Search the data below for the word "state" and report how many lines contain it. Nothing but the number is needed.

START DATASET CONTENT

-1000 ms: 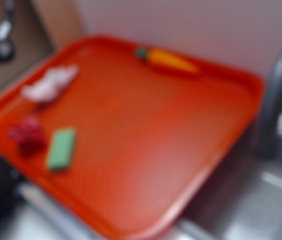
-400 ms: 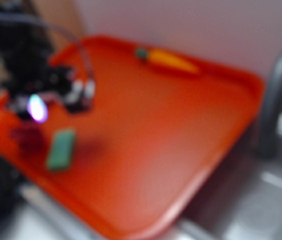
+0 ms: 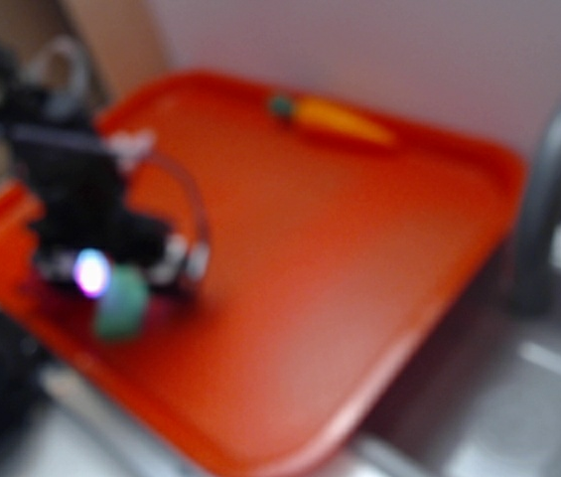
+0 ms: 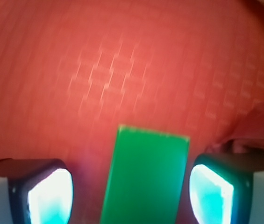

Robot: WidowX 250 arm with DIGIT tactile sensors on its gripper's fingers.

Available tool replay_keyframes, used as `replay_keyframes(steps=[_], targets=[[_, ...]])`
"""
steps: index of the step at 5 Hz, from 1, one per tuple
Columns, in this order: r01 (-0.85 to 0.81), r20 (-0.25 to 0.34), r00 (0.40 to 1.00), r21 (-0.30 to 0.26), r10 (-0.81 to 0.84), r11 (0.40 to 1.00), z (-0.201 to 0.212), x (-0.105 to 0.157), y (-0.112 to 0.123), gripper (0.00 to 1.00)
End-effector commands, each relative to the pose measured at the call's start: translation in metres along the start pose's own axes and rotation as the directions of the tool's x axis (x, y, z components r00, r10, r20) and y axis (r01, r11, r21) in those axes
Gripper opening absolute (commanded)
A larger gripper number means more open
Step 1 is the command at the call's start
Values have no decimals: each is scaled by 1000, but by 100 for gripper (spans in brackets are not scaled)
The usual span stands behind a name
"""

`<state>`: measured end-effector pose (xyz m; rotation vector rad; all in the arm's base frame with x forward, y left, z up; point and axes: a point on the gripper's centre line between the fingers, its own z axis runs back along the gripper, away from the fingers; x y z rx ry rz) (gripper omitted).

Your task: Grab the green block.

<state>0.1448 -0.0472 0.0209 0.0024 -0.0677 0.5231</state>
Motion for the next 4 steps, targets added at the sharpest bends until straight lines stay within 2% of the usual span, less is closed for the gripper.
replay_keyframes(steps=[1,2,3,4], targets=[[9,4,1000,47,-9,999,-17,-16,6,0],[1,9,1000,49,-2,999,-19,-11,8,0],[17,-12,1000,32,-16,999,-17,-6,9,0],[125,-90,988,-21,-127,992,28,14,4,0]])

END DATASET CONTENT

ANSWER FOR THIS EXERCISE » 2